The double helix refers to DNA's "spiral staircase" structure, consisting of two right-handed helical polynucleotide chains coiled around a central axis. Genes, which are specific regions of DNA, contain the instructions for synthesizing every protein. Because life cannot exist without proteins, the discovery of DNA's structure unveiled the secret of life: protein synthesis. In fact, the "central dogma" of molecular biology is that DNA is used to build ribonucleic acid (RNA), which is used to build proteins, which in turn play a role in building DNA and RNA.
The discovery of the double-helix molecular structure of deoxyribonucleic acid (DNA) in 1953, one of the major scientific events of the twentieth century, and some would say in the history of biology, marked the culmination of an intense search involving many scientists. But ultimately, credit for the discovery and the 1962 Nobel Prize in Physiology or Medicine went to James Dewey Watson (who was an American postdoctoral student from Indiana University at the time) and Francis Harry Compton Crick, a researcher at the Cavendish Laboratory in Cambridge University, England. Their work, conducted at Cavendish Laboratory, significantly impacted the emerging field of molecular biology.

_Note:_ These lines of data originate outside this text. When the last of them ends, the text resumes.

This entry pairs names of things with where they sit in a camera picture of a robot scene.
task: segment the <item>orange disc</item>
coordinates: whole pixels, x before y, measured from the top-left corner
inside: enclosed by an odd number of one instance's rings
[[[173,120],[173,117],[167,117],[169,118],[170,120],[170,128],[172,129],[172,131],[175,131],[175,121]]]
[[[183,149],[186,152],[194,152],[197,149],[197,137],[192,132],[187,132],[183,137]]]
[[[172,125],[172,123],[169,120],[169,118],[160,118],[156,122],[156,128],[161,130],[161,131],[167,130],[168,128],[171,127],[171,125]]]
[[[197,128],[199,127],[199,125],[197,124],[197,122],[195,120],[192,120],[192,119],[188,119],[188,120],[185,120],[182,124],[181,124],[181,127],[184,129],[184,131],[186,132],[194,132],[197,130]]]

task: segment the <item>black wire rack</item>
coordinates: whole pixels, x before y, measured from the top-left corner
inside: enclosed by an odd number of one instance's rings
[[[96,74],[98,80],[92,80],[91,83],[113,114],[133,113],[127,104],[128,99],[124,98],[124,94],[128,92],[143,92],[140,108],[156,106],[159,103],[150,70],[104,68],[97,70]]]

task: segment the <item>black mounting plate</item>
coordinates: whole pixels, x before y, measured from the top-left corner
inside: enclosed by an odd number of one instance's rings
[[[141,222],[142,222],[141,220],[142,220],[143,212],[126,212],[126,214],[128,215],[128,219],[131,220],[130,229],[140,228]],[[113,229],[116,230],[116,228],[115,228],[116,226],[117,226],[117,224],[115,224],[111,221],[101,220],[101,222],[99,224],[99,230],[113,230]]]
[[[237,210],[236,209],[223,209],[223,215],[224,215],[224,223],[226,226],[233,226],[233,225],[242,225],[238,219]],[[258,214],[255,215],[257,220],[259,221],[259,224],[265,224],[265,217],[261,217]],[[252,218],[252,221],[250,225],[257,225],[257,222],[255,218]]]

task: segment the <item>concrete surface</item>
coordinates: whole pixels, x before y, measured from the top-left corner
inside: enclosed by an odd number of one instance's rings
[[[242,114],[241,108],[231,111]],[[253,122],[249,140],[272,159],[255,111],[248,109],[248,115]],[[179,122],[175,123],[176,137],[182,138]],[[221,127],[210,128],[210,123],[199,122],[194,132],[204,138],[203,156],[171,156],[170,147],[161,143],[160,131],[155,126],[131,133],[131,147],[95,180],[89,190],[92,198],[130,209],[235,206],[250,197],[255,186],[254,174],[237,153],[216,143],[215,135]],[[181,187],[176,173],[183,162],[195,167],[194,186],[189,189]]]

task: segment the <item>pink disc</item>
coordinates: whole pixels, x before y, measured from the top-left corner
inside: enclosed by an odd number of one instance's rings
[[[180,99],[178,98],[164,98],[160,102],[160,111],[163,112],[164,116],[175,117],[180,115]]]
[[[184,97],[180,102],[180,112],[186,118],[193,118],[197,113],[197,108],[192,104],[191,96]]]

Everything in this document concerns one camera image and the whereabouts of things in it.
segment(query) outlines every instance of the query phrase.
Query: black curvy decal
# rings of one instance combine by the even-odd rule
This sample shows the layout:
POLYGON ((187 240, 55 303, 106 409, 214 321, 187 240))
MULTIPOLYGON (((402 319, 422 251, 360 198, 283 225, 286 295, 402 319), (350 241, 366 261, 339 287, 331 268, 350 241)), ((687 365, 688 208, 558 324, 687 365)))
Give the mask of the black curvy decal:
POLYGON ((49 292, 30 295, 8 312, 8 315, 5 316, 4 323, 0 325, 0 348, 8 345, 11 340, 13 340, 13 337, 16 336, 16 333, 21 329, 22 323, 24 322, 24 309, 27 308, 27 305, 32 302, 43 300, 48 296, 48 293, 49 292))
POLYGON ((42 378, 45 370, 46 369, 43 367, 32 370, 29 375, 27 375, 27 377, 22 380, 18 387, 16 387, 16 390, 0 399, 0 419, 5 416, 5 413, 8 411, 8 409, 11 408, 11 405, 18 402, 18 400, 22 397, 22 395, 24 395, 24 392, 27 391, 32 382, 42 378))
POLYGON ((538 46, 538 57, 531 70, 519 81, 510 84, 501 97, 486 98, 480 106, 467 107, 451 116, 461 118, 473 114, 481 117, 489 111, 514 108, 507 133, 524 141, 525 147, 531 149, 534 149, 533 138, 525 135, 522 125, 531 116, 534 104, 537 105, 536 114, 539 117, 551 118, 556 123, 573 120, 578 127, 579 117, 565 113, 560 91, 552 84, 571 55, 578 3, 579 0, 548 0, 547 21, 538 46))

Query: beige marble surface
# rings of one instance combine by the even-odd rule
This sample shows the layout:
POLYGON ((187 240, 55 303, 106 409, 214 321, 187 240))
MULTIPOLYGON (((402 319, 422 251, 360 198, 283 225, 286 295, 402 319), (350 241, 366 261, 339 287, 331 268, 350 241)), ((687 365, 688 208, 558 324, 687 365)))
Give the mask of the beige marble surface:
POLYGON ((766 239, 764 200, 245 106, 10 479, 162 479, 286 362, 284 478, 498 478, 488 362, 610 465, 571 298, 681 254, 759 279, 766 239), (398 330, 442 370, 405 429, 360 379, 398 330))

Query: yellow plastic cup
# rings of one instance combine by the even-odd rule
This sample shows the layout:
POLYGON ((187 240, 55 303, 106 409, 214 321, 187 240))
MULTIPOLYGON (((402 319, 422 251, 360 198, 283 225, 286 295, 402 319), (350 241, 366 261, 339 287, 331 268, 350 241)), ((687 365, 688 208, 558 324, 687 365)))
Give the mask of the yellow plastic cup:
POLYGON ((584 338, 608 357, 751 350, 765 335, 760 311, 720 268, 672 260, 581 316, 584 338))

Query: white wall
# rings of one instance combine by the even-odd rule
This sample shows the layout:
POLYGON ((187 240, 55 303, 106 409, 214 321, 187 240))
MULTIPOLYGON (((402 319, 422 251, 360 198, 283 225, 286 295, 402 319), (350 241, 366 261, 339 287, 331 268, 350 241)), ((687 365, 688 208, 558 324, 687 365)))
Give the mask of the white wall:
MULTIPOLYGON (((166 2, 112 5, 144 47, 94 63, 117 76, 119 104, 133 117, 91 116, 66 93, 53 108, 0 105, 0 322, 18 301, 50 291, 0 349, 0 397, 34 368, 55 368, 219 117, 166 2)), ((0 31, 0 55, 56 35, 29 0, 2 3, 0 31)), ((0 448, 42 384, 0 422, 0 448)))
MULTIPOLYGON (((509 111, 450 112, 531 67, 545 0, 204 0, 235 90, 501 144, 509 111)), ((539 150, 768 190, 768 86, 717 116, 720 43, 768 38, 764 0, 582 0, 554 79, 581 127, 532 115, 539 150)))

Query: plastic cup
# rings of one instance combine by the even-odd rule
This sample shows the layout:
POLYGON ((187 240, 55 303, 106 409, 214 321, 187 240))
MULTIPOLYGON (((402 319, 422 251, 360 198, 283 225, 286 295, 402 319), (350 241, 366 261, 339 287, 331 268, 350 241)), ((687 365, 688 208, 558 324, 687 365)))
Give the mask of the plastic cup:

Prior to Watson and Crick's discovery, it had long been known that DNA contained four kinds of nucleotides, which are the building blocks of nucleic acids, such as DNA and RNA. A nucleotide contains a five-carbon sugar called deoxyribose, a phosphate group, and one of four nitrogen-containing bases: adenine (A), guanine (G), thymine (T), and cytosine (C). Thymine and cytosine are smaller, single-ringed structures called pyrimidines; adenine and guanine are larger, double-ringed structures called purines. Watson and Crick drew upon this and other scientific knowledge in concluding that DNA's structure possessed two nucleotide strands twisted into a double helix, with bases arranged in pairs such as A T, T A, G C, C G. Along the entire length of DNA, the double-ringed adenine and guanine nucleotide bases were probably paired with the single-ringed thymine and cytosine bases. Using paper cutouts of the nucleotides, Watson and Crick shuffled and reshuffled combinations. Later, they used wires and metal to create their model of the twisting nucleotide strands that form the double-helix structure. According to Watson and Crick's model, the diameter of the double helix measures 2.0 nanometers (nm). Each turn of the helix is 3.4 nm long, with 10 bases in each chain making up a turn.
Before Watson and Crick's discovery, no one knew how hereditary material was duplicated prior to cell division. Using their model, it is now understood that enzymes can cause a region of a DNA molecule to "unwind" one nucleotide strand from the other, exposing bases that are then available to become paired up with free nucleotides stockpiled in cells. A half-old, half-new DNA strand is created in a process that is called "semiconservative replication." When free nucleotides pair up with exposed bases, they follow a base-pairing rule which requires that A always pairs with T, and G always with C. This rule is constant in DNA for all living things, but the order in which one base follows another in a nucleotide strand differs from species to species. Thus, Watson and Crick's double-helix model accounts for both the sameness and the immense variety of life.
It is fair to say that Watson and Crick's discovery of the double helix would not have been possible without significant prior discoveries. In his 1968 book, The Double Helix, A Personal Account of the Discovery of the Structure of DNA, Watson wrote that the "race" to unveil the mystery of DNA was chiefly "a matter of five people:" Maurice Wilkins, Rosalind Franklin, Linus Pauling, Crick, and Watson. Wilkins, an Irish biophysicist who shared the 1962 Nobel Prize in Physiology or Medicine with Crick and Watson, extracted DNA gel fibers and analyzed them using x ray diffraction. The diffraction showed a helical molecular structure, and Crick and Watson used that information in constructing their double-helix model. Franklin, working in Wilkins' laboratory, between 1950 and 1953, produced improved x ray data using purified DNA samples, and through her work confirmed that each helix turn is 3.4 nm. Although her work suggested DNA might have a helix structure, she did not postulate a definite model. Pauling, an American chemist and twice Nobel laureate, in 1951 discovered the three-dimensional shape of the protein collagen. Pauling discovered that each collagen polypeptide or amino acid chain twists helically, and that the helical shape is held by hydrogen bonds. With Pauling's discovery, scientists worldwide began "racing" to discover the structure of other biological molecules, including the DNA molecule.